Improved Distribution Matching Distillation for Fast Image Synthesis

2405.14867

Published 5/27/2024 by Tianwei Yin, Michael Gharbi, Taesung Park, Richard Zhang, Eli Shechtman, Fredo Durand, William T. Freeman

cs.CV

🖼️

Abstract

Recent approaches have shown promises distilling diffusion models into efficient one-step generators. Among them, Distribution Matching Distillation (DMD) produces one-step generators that match their teacher in distribution, without enforcing a one-to-one correspondence with the sampling trajectories of their teachers. However, to ensure stable training, DMD requires an additional regression loss computed using a large set of noise-image pairs generated by the teacher with many steps of a deterministic sampler. This is costly for large-scale text-to-image synthesis and limits the student's quality, tying it too closely to the teacher's original sampling paths. We introduce DMD2, a set of techniques that lift this limitation and improve DMD training. First, we eliminate the regression loss and the need for expensive dataset construction. We show that the resulting instability is due to the fake critic not estimating the distribution of generated samples accurately and propose a two time-scale update rule as a remedy. Second, we integrate a GAN loss into the distillation procedure, discriminating between generated samples and real images. This lets us train the student model on real data, mitigating the imperfect real score estimation from the teacher model, and enhancing quality. Lastly, we modify the training procedure to enable multi-step sampling. We identify and address the training-inference input mismatch problem in this setting, by simulating inference-time generator samples during training time. Taken together, our improvements set new benchmarks in one-step image generation, with FID scores of 1.28 on ImageNet-64x64 and 8.35 on zero-shot COCO 2014, surpassing the original teacher despite a 500X reduction in inference cost. Further, we show our approach can generate megapixel images by distilling SDXL, demonstrating exceptional visual quality among few-step methods.

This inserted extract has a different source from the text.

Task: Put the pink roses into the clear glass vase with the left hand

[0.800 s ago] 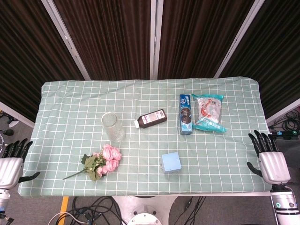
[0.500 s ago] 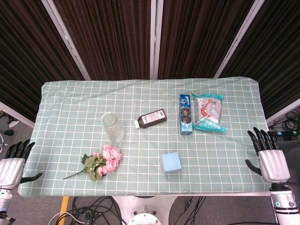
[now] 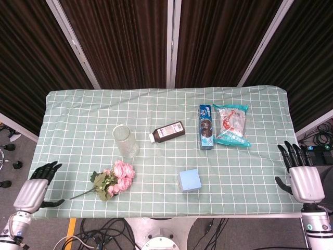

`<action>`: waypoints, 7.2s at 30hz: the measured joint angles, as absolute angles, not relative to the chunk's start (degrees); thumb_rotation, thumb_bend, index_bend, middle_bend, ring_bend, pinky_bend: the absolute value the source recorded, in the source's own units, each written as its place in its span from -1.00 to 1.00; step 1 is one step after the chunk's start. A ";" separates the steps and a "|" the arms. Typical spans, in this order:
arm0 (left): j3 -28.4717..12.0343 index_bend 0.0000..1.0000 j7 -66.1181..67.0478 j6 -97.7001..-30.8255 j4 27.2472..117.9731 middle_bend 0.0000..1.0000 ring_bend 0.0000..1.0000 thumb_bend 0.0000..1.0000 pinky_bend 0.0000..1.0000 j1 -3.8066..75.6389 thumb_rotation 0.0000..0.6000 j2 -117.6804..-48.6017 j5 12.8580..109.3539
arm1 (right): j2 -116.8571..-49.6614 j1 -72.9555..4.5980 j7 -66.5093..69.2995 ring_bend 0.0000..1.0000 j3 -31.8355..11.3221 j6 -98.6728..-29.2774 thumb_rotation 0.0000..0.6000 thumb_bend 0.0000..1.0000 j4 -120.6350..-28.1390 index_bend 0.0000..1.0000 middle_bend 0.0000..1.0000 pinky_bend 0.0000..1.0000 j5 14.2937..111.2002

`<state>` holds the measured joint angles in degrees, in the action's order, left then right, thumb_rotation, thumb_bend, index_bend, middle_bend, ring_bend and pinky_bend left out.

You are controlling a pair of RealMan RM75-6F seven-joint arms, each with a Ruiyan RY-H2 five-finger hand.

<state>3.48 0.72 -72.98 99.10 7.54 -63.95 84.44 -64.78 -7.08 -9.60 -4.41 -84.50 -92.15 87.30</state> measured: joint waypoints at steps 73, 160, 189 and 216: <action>-4.33 -0.53 5.72 -58.18 102.15 -0.48 -0.52 -0.79 -0.32 24.85 1.00 -85.45 58.76 | -65.45 -7.93 -7.70 -1.00 -5.29 -80.97 1.00 -0.66 -89.25 -1.00 -1.00 -1.00 81.95; -42.98 -0.14 -2.94 -84.79 82.59 -0.12 -0.17 -0.68 0.01 48.27 1.00 -91.52 63.26 | -63.04 -7.39 -6.61 -1.00 -7.08 -80.37 1.00 -0.66 -91.14 -1.00 -1.00 -1.00 77.35; -42.83 -0.14 -10.27 -92.74 91.39 -0.12 -0.17 -0.68 0.00 45.83 1.00 -96.03 58.76 | -62.91 -7.66 -8.14 -1.00 -6.68 -79.38 1.00 -0.66 -92.44 -1.00 -1.00 -1.00 76.77; -32.01 -0.57 -18.76 -86.85 82.36 -0.41 -0.43 -0.70 -0.20 40.11 1.00 -102.65 60.40 | -63.96 -7.96 -5.87 -1.00 -6.69 -76.84 1.00 -0.66 -88.91 -1.00 -1.00 -1.00 74.77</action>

Create account to get full access

Overview

Recent research has shown promise in developing efficient one-step generators by distilling diffusion models.
Distribution Matching Distillation (DMD) is one such approach, which produces one-step generators that match their teacher in distribution, without enforcing a one-to-one correspondence with the teacher's sampling trajectories.
However, DMD requires an additional regression loss computed using a large set of noise-image pairs generated by the teacher, which is costly and limits the student's quality.

Plain English Explanation

Diffusion models are a powerful type of machine learning model that can generate high-quality images. However, they tend to be slow and computationally expensive, as they involve multiple steps to generate an image. Researchers have been exploring ways to "distill" these diffusion models into more efficient one-step generators, which can generate images in a single step.

One such approach is Distribution Matching Distillation (DMD). DMD tries to create a one-step generator that matches the distribution of the images generated by the original diffusion model, without exactly replicating the original model's step-by-step process. This can result in a more efficient generator that still produces high-quality images.

However, to ensure stable training, DMD requires an additional regression loss, which is computed using a large set of noise-image pairs generated by the original diffusion model. This is a time-consuming and costly process, and it can also limit the quality of the final one-step generator, as it ties the student model too closely to the original model's sampling paths.

Technical Explanation

The paper introduces DMD2, a set of techniques that aim to address the limitations of the original DMD approach.

First, the authors eliminate the regression loss and the need for the expensive dataset construction. They find that the instability in the training process is due to the "fake critic" (the discriminator network) not accurately estimating the distribution of the generated samples. To address this, they propose using a two time-scale update rule, which helps the discriminator learn to better distinguish between real and generated samples.

Second, the authors integrate a GAN (Generative Adversarial Network) loss into the distillation procedure. This allows the student model to be trained on real data, rather than relying solely on the imperfect scores from the teacher model. This helps to enhance the quality of the generated images.

Finally, the authors modify the training procedure to enable multi-step sampling, where the student model can generate images in multiple steps, rather than a single step. To address the "training-inference input mismatch" problem in this setting, they simulate the inference-time generator samples during training time.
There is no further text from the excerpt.